Activity =
All that should be output is the block of lines below from the line with "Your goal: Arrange" to the line with "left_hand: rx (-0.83", both included, exactly as written.

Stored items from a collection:
------

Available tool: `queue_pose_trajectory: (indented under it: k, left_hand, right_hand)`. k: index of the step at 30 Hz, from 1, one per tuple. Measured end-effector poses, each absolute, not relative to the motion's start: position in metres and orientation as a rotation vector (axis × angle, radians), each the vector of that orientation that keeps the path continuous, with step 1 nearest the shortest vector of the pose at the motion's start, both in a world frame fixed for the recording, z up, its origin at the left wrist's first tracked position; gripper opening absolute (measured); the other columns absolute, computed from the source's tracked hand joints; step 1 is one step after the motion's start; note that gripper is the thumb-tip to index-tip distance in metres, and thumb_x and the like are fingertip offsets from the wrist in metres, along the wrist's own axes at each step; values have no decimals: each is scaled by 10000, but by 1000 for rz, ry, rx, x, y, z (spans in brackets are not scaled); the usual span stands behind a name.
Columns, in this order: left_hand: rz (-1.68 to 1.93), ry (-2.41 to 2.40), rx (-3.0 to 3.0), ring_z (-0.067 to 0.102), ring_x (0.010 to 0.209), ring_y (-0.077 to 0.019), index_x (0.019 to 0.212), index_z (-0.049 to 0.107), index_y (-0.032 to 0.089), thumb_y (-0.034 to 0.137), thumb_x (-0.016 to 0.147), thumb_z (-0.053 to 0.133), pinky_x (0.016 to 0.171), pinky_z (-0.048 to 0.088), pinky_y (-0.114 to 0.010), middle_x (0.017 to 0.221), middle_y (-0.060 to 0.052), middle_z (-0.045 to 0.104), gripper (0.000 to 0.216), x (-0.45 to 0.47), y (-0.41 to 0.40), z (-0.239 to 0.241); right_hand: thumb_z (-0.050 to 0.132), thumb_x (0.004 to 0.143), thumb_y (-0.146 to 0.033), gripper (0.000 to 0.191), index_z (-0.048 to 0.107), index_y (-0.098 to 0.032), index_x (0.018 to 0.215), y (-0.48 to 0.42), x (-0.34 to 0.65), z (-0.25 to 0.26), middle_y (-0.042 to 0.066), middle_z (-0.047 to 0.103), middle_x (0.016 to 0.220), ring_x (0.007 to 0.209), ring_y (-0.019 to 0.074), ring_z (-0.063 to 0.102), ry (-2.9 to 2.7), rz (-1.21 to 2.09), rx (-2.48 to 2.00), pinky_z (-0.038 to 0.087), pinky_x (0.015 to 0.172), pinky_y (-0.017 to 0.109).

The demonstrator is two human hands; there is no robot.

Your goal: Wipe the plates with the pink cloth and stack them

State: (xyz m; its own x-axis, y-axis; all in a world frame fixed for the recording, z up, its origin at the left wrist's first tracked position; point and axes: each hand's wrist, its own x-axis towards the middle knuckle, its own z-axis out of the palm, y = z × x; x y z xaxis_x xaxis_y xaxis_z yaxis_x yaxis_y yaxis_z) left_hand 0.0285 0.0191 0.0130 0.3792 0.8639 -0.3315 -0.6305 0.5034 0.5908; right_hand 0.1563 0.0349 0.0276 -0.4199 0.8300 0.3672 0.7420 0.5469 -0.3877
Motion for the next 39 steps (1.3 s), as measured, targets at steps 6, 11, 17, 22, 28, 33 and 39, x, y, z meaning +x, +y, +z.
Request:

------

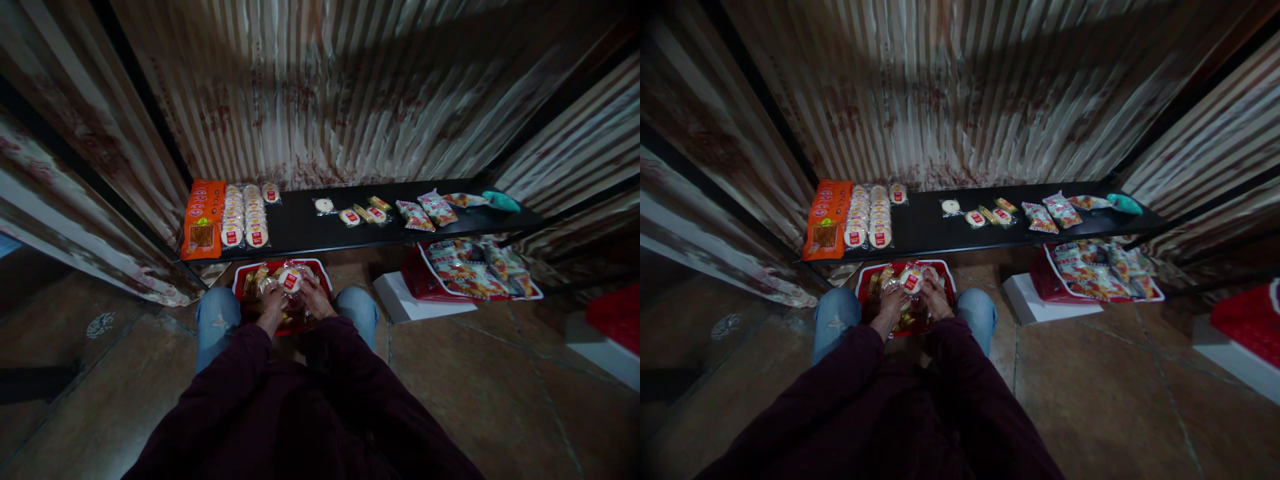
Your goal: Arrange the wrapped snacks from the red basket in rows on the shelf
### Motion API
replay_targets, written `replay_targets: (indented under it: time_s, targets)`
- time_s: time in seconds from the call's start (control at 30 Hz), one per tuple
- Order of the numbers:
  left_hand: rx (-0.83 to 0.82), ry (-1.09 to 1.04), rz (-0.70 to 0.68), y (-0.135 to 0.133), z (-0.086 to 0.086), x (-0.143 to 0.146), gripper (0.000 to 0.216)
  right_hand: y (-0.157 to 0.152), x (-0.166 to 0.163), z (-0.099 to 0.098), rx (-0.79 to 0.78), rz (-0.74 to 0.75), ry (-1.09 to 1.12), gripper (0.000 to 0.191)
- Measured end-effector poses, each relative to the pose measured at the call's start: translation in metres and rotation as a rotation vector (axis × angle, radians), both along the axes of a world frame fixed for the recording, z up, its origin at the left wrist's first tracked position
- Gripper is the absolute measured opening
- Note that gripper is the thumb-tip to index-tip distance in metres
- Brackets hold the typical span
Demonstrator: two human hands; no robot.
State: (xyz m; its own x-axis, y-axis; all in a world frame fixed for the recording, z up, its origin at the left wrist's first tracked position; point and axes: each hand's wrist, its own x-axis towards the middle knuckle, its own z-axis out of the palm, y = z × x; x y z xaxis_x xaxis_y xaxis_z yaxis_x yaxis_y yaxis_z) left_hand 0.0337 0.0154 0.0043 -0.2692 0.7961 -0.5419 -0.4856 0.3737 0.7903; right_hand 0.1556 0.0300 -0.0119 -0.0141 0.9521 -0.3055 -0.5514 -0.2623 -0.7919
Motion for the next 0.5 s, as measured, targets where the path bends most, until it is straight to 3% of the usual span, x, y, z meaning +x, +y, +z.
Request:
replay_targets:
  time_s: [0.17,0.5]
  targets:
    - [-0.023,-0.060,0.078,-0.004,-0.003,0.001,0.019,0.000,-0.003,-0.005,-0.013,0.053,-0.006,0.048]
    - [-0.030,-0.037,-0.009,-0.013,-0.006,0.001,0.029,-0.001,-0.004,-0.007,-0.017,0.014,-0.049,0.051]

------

Solution to this problem =
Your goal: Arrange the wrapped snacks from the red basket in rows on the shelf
### Motion API
replay_targets, written `replay_targets: (indented under it: time_s, targets)`
- time_s: time in seconds from the call's start (control at 30 Hz), one per tuple
- Order of the numbers:
  left_hand: rx (-0.83 to 0.82), ry (-1.09 to 1.04), rz (-0.70 to 0.68), y (-0.135 to 0.133), z (-0.086 to 0.086), x (-0.143 to 0.146), gripper (0.000 to 0.216)

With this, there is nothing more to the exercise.